This building was created to show what it was like to handle death in the early times of our town. Often, whoever had woodworking skills in a town would also make the coffins for the dearly departed.  if there was no Undertaker in the community, the wood smith, barrel maker, wheel wright or carpenter might serve in that capacity.

The body would be washed or prepared at home by the family, then the undertaker would place the body in the coffin. Usually the body was displayed at home with a “wake” so family and friends could pay their last respects. Once the “wake” was finished the undertaker would take the body to the burial site where grave side services would be held.

After a town had been settled for a while the needs for funerals became more advanced.  Morticians and Funeral Directors made a business out of funerals only. This left the furniture makers, wheel wrights, carpenters and wood smiths free to go back to what they did best.

In the preparation room around the wall you will see some of the things that undertakers used in those days.  Everything from hand operated pumps to shaving kits and mirrors. There is also an actual display of embalming fluid used.  The different colors are used in different parts of the body where natural skin color was desired.  There is also a draining table that was used when the cadaver was laid out for the embalming process.  You will notice the troughs and holes in the corners where the fluid would run and collect in jars on the floor below.

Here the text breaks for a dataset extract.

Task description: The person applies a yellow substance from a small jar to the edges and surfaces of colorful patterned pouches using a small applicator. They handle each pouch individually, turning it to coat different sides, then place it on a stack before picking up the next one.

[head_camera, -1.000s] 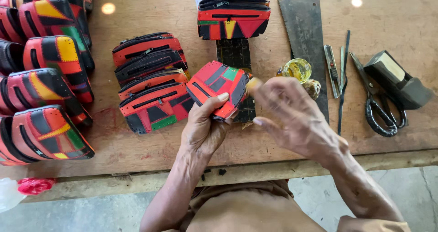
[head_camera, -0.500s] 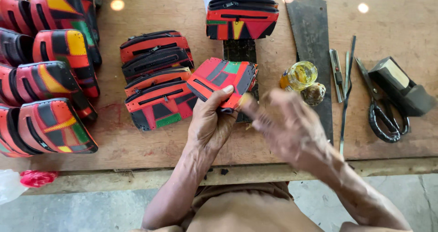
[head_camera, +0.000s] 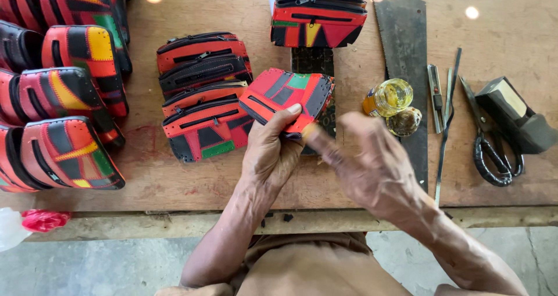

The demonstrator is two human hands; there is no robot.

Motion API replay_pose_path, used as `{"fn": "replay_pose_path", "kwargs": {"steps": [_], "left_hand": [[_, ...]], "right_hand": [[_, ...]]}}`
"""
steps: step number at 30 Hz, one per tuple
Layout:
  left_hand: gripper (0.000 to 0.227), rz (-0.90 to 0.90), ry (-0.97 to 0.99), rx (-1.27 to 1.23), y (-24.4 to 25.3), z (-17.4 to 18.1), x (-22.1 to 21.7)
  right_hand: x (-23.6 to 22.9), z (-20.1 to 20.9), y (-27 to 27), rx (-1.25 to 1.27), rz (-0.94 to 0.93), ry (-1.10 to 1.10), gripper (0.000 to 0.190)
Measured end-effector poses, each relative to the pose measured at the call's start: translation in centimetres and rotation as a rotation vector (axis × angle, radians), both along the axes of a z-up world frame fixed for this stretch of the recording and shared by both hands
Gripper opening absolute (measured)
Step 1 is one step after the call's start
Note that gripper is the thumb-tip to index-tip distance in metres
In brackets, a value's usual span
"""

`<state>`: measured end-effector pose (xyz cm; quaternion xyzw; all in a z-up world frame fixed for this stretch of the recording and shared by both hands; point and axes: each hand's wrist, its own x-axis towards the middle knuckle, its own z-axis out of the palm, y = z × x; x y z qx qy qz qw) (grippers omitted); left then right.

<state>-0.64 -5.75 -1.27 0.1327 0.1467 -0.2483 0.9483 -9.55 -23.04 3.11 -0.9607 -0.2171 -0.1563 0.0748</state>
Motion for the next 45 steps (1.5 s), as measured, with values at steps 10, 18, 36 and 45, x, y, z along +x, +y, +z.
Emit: {"fn": "replay_pose_path", "kwargs": {"steps": [10,18,36,45], "left_hand": [[0.033,-0.011,-0.013,0.001,0.1,-1.1,-0.4],[0.036,-0.046,-0.014,0.023,0.4,-1.3,-0.6],[0.027,0.074,-0.322,0.357,0.9,-1.3,-1.9],[0.033,0.127,-0.410,0.451,0.6,-1.7,-2.0]], "right_hand": [[0.2,-0.2,0.3,0.122,-0.007,0.052,0.068],[1.4,-1.5,-1.1,0.172,0.030,-0.016,0.070],[0.0,0.0,-3.4,0.175,-0.088,0.029,0.085],[0.3,-0.2,-3.9,0.165,-0.051,-0.042,0.067]]}}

The embalming processes as we know them today were developed after the Civil War.  Up to that time few people traveled far from their homes on a regular basis and transportation of cadavers was a rare thing.  Most people died in or near their home and were cleaned and dressed by family members.  The local preacher would come and make his call, say prayers for the family of the deceased and then would either go with the coffin that the furniture maker had built and delivered to the house or meet the funeral procession at the church yard for the service.

Refrigeration as we know it today was not available then, so bodies were cleaned, dressed and prepared for a funeral immediately after death.  If there was any waiting that had to be done, the body was usually put into a “viewing casket”.  These caskets are also on display here.  The body could be displayed and yet was not left open to the air.  You will notice that these coffins have locks on the side of them.  That was so the body could be sealed inside and protected.  Before the invention of modern embalming fluids, such things as arsenic and lime were used to preserve bodies.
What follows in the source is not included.